Sir James Cameron Tudor, KCMG
Former Deputy Prime Minister of Barbados
Sir James Cameron Tudor was
a politician, diplomat, and former Deputy Prime Minister of Barbados.
Early life and education
Sir James Cameron ‘Cammie’ Tudor was born 18 October 1919 into merchant and land-holding family to parents James A. and Irene Tudor. He was educated at Roebuck Boys', Combermere, and Harrison College in Barbados, before entering Keble College, Oxford, where he read history, modern greats, and theology.
At Oxford, his oratorical gifts earned him the distinction of becoming the first black president of the Oxford Union debating society. He returned to Barbados from England in 1944 after completing a master's degree in history and politics. He taught at Combermere, and later at Queen's College in British Guiana, and at the now defunct Modern High School back in Barbados.
In 1951, Cammie Tudor entered politics as a member of Sir Grantley Adams' Barbados Labour Party (BLP). He won a by-election in 1954 for the St. Lucy constituency, but only a year later he was one of the young turks, who, dissatisfied with the style of Sir Grantley and the slow pace of economic development, formed the Democratic Labour Party (DLP). He erved on the first Provisional General Council; and as the first General Secretary of the DLP from 1955 to 1963.
When the DLP came to power in 1961, with the formidable Errol Barrow as Premier, Cameron Tudor became Minister of Education (1961 – 1967) and Deputy Premier (1965 – 1966) and set about the introduction of free secondary education, one of the party's principal manifesto pledges. This opened up education beyond the few who could afford the fees or win the few scholarships.

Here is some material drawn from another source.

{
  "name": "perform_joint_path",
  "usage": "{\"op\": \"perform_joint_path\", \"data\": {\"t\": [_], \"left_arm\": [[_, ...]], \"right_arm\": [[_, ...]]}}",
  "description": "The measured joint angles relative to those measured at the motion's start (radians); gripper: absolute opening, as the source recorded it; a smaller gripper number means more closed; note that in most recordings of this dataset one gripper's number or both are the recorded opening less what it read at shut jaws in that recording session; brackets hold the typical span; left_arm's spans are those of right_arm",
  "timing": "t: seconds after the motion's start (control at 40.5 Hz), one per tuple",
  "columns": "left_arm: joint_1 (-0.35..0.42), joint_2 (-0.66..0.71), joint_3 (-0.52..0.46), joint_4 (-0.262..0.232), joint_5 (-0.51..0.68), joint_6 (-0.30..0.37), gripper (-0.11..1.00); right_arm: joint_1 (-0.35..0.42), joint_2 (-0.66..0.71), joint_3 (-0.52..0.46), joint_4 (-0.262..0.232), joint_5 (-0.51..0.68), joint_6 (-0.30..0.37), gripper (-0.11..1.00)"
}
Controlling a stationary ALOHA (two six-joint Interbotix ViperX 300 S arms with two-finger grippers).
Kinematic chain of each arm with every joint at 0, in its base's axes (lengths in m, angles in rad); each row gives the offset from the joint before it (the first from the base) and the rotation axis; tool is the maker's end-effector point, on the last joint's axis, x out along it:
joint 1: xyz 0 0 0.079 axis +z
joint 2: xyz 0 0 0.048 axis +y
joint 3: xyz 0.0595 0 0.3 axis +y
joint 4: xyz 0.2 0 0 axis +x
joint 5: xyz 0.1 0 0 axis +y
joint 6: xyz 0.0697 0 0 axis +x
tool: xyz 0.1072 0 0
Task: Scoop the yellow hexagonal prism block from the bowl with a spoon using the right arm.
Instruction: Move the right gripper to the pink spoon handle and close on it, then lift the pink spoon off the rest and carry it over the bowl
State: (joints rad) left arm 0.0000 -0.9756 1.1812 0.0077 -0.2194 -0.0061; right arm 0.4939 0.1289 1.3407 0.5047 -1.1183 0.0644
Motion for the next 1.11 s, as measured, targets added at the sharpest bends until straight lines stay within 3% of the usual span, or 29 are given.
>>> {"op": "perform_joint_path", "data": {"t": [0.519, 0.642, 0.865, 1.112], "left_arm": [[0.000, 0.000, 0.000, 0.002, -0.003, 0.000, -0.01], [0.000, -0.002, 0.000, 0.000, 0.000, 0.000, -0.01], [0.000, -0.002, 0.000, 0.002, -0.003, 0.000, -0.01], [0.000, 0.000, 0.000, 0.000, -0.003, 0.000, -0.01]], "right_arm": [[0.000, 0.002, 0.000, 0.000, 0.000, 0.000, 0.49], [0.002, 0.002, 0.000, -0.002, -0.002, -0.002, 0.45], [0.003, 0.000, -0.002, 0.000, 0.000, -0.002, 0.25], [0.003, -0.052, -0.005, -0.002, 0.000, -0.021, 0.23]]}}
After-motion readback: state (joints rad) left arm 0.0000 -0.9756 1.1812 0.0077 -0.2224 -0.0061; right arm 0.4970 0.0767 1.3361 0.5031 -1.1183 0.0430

Tudor was part of the Barbados delegation to the Independence Conference in London. In the election, held before independence in 1966, the DLP again won. Tudor became Deputy Prime Minister (1966 – 1971). He continued as representative for St. Lucy until 1971 with the advent of the single member constituency system. He later served in the Senate where he was Leader of Government Business from 1971 – 1972 and 1986 – 1989.
In later years, Sir James served as Minister of Foreign Affairs, High Commissioner to the United Kingdom (1972-1975) and to Canada, Permanent, and Representative at the United Nations (1976).
Honours and awards
Tudor was named a Commander of the Most Excellent Order of the British Empire (CMG) in the Queen's New Year Honours 1970. In 1987 he received the accolade of Knight Commander of the Order of St Michael and St George (KCMG) for his public service.
Death and legacy
Sir James Cameron Tudor died on Sunday, 9 July 1995 at the age of 75. He was laid to rest on Wednesday, 19 July 1995 in St. Lucy's Parish Church yard, after a service at St. Mary's Church in the City, where, according to his wishes, no eulogy was read.
He will be remembered for his eloquence, his wit and sense of fun. In his earlier days, he was quite rotund - he was a superb cook and was never known for holding back at table. His ample frame would shake with laughter. His facility with language and his descriptive abilities were equally strong with the written word and he wrote a daily newspaper column for several years.